Défendre
Le bloc bas : comment un 4-5-1 défend quand il n'y a pas d'espace derrière lui
Un bloc bas, ce n'est pas garer le bus. C'est une forme avec des règles : deux lignes à douze mètres, chaque passe vers la surface disputée, et le seul moment où le bloc choisit de sortir.
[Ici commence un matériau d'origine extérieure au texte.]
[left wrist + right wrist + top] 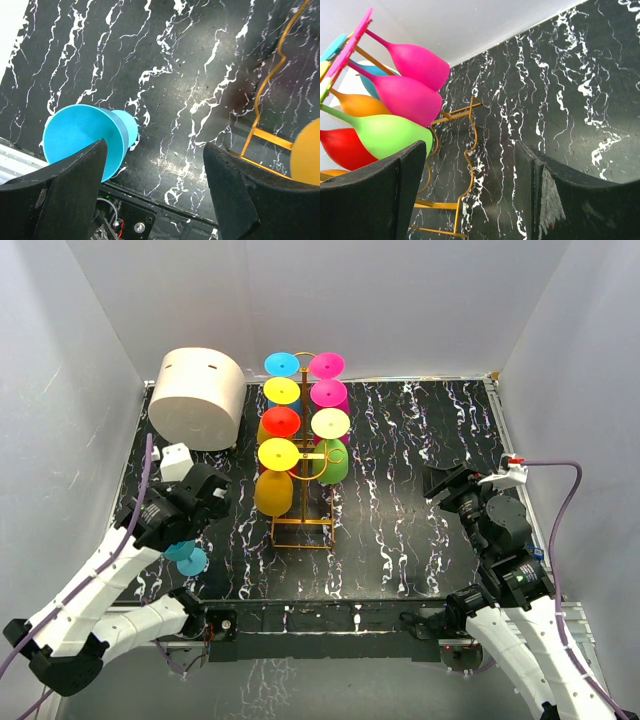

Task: Place the wine glass upside down on the wine glass rack

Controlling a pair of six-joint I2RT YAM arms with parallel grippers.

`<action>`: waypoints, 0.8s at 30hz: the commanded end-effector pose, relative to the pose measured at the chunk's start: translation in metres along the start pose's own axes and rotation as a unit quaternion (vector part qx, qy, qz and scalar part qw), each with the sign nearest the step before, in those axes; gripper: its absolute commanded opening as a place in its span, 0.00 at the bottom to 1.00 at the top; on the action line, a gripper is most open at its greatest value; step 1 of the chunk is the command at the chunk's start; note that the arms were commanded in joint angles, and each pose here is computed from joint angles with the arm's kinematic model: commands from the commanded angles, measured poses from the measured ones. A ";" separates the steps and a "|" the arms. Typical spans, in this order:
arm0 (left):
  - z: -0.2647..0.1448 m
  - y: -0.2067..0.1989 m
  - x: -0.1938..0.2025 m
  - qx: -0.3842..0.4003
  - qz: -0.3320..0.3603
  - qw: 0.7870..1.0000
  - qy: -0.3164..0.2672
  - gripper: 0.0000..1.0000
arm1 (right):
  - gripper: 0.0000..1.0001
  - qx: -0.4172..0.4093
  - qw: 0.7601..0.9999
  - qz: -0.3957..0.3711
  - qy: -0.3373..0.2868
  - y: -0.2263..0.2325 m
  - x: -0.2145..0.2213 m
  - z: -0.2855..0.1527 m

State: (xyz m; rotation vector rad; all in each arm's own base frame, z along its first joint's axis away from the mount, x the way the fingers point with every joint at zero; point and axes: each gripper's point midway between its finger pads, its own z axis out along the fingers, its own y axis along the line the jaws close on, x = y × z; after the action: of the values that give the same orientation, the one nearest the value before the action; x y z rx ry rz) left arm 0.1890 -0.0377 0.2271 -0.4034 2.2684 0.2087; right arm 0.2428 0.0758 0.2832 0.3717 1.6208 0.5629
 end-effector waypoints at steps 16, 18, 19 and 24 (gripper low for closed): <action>0.035 0.020 0.033 -0.052 -0.019 0.992 0.110 0.55 | 0.68 0.023 0.999 0.034 0.000 -0.006 0.003 0.002; 0.040 0.018 0.032 -0.044 -0.031 0.992 0.117 0.52 | 0.68 0.024 0.999 0.034 -0.004 -0.007 0.001 0.001; 0.042 0.018 0.032 -0.043 -0.036 0.991 0.122 0.51 | 0.68 0.026 0.999 0.033 -0.005 -0.008 0.001 0.000; 0.055 0.020 0.042 -0.044 -0.055 0.987 0.145 0.43 | 0.69 0.034 0.999 0.030 -0.011 -0.013 0.000 -0.002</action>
State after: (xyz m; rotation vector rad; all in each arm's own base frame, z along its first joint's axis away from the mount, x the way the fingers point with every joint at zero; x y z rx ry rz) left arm 0.1948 -0.0110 0.1730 -0.6437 2.4676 0.2481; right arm 0.2422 0.0725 0.2676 0.4548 1.6628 0.5654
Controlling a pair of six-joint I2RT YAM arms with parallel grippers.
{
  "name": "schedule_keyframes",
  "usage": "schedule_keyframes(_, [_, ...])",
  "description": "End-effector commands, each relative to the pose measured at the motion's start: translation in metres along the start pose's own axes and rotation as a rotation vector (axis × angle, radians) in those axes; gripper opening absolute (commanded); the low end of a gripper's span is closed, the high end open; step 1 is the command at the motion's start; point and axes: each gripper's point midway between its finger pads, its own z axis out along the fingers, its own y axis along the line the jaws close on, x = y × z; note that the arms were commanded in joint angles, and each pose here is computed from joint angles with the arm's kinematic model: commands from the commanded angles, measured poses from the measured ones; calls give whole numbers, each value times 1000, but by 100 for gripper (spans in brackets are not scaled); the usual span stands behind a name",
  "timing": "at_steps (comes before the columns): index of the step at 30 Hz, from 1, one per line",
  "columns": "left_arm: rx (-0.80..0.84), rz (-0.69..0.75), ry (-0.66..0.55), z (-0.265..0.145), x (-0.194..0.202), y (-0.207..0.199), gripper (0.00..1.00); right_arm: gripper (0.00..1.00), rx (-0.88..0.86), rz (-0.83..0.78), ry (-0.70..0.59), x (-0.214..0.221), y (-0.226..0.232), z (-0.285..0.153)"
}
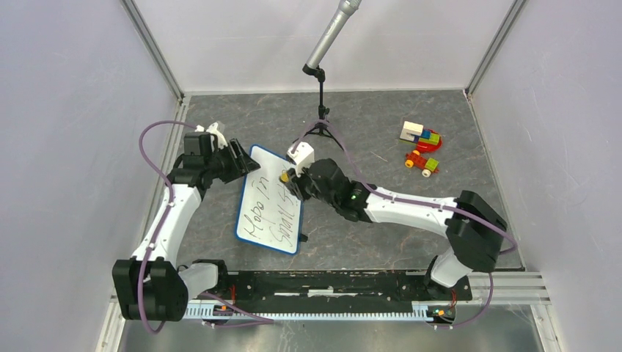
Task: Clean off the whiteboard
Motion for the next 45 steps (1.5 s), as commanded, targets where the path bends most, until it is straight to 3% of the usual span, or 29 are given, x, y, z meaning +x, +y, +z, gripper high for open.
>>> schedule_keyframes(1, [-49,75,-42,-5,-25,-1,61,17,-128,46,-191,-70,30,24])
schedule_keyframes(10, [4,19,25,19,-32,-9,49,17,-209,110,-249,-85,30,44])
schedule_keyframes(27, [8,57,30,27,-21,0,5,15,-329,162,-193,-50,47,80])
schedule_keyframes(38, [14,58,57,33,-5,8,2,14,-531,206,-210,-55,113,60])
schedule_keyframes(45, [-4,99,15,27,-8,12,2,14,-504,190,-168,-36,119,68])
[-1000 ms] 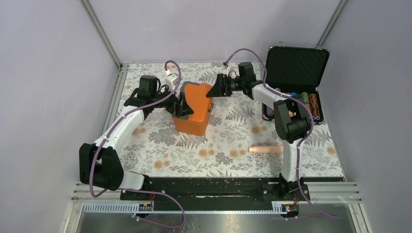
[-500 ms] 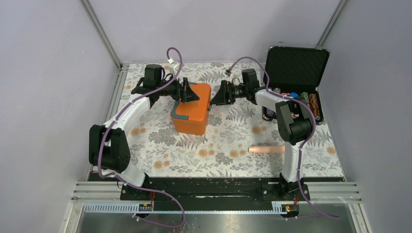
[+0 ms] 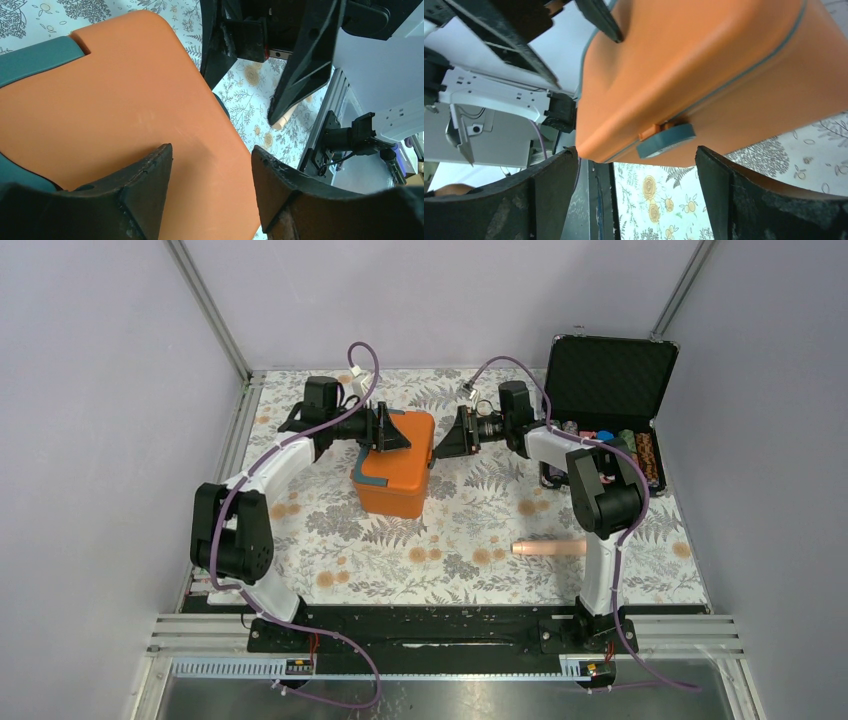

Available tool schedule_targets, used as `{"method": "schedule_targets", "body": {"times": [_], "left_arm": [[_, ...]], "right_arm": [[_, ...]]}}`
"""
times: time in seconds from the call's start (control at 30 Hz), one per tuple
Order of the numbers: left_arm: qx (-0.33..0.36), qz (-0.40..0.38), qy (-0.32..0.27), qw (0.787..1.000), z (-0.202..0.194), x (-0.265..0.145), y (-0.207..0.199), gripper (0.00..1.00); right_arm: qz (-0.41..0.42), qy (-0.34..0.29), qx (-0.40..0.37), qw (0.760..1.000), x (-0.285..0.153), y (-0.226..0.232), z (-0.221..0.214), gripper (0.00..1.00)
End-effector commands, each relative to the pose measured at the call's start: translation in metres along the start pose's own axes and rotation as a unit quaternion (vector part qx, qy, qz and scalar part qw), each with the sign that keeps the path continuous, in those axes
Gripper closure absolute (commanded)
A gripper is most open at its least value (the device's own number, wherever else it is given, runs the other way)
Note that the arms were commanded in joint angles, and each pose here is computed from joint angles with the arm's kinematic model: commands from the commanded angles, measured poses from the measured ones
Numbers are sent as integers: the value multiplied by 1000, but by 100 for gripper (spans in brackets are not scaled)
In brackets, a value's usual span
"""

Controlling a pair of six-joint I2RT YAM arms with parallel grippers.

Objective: Organize the medicine kit

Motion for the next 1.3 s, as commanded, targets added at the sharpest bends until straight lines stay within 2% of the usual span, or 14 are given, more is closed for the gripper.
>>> {"method": "schedule_targets", "body": {"times": [0.0,0.23,0.73,1.27], "left_arm": [[-12,-1,11,1000,-9,6,7,42],[-14,5,15,1000,-12,7,10,51],[-16,8,12,1000,-14,7,10,52],[-20,12,14,1000,-16,10,15,52]], "right_arm": [[61,16,-38,997,5,18,8,7],[43,17,-43,998,15,14,8,8],[15,22,-32,999,24,0,2,8],[51,-2,-60,997,17,36,12,17]]}}
Point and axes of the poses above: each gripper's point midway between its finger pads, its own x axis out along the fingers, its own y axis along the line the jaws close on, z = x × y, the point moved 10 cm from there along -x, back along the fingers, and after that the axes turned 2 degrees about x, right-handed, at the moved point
Voici la forme, ce qu'elle concède volontairement et comment on la bat.
Concept13 septembre 20266 min de lecture
« Garer le bus », c'est ainsi qu'on appelle un bloc bas quand il fonctionne contre sa propre équipe. La forme elle-même est l'une des choses les plus disciplinées du football : onze joueurs qui se mettent d'accord sur l'endroit où le ballon a le droit d'aller, et qui tiennent cet accord pendant quatre-vingt-dix minutes.
Équipe en bloc bas (4-5-1)Équipe en possession (4-3-3)
Deux lignes, douze mètres
Le bloc, ce sont deux lignes. Une défense à quatre au bord de la surface et une ligne de cinq devant, assez proches pour qu'aucune passe ne puisse passer entre elles sans qu'un défenseur arrive en même temps que le ballon. Douze mètres est le chiffre habituel ; au-delà de quinze, un numéro dix peut se retourner entre les lignes, et le bloc a échoué à la seule chose pour laquelle il existe.
L'attaquant ne fait pas partie du bloc. Il reste à son bord comme soupape : le joueur vers qui le ballon est dégagé, qui le garde assez longtemps pour que les lignes sortent. Un bloc bas sans soupape défend quatre-vingt-dix minutes sans souffler, et c'est ainsi qu'il encaisse à la 85e.
Équipe en bloc bas (4-5-1)Équipe en possession (4-3-3)
Ce qu'il concède volontairement
Le bloc ne peut pas couvrir tout le terrain. Il choisit. Quand le ballon part sur un côté, toute la forme coulisse vers lui : l'ailier proche presse le latéral, le milieu proche couvre à l'intérieur et l'ailier opposé rentre à hauteur des milieux centraux. Le latéral du côté opposé est laissé complètement seul.
C'est le marché. Un renversement vers le latéral libre met trois secondes à voyager, et en trois secondes le bloc coulisse. Un centre de ce latéral retombe dans une surface avec quatre défenseurs et un milieu de protection. Le bloc préfère affronter cinquante centres qu'une passe entre les lignes.
Un bloc bas n'empêche pas l'adversaire de jouer. Il décide où il a le droit de le faire.— Rédaction TacticFrame
- Concéder le renversement ; le ballon voyage plus lentement que le bloc.
- Concéder le centre ; la surface est là où le bloc est le plus fort.
- Ne jamais concéder la passe vers le numéro dix ; c'est la seule porte.
Le déclencheur
Équipe en bloc bas (4-5-1)Équipe en possession (4-3-3)
Un bloc qui ne fait que s'asseoir finit repoussé jusqu'à défendre les six mètres. Les bons blocs ont un déclencheur pour sortir, et c'est presque toujours le même : une passe latérale entre les centraux. Le ballon se déplace de côté, le receveur regarde un instant son propre but, et personne dans l'équipe attaquante n'attend de pression. L'attaquant presse, la ligne de cinq monte de dix mètres d'un bloc, et le ballon est soit récupéré, soit précipité dans une longue passe pour laquelle la défense à quatre est prête.
Cette sortie est ce qui maintient le bloc au bord de la surface plutôt que sur la ligne de but. Elle crée aussi les buts du bloc : récupérer le ballon à quarante mètres, avec les latéraux adverses hauts, c'est un contre en deux passes.
Comment on le bat
Pas avec des centres, ni avec des tirs de vingt-cinq mètres, ce dont se contentent la plupart des équipes de possession. Le bloc se bat par la patience et un changement d'angle : un renversement plus rapide que le coulissement, une passe en retrait depuis la ligne de fond plutôt qu'un centre, ou un coureur venu de loin qui arrive entre les lignes après que le dix a attiré un milieu. Et il se bat par l'horloge. Un bloc qui sort à la soixantième ne peut plus sortir à la quatre-vingt-cinquième.
Ce qu'il faut regarder
- Mesurez la distance entre les deux lignes. Moins de quinze mètres, c'est un bloc qui fonctionne ; plus de vingt, et le dix va recevoir.
- Regardez l'ailier opposé quand le ballon est sur un côté. S'il rentre, le bloc est travaillé ; s'il reste large, il y a une passe par le milieu.
- Comptez les sorties. Un bloc qui sort sur une passe latérale choisit ses moments ; un bloc qui ne sort jamais attend d'encaisser.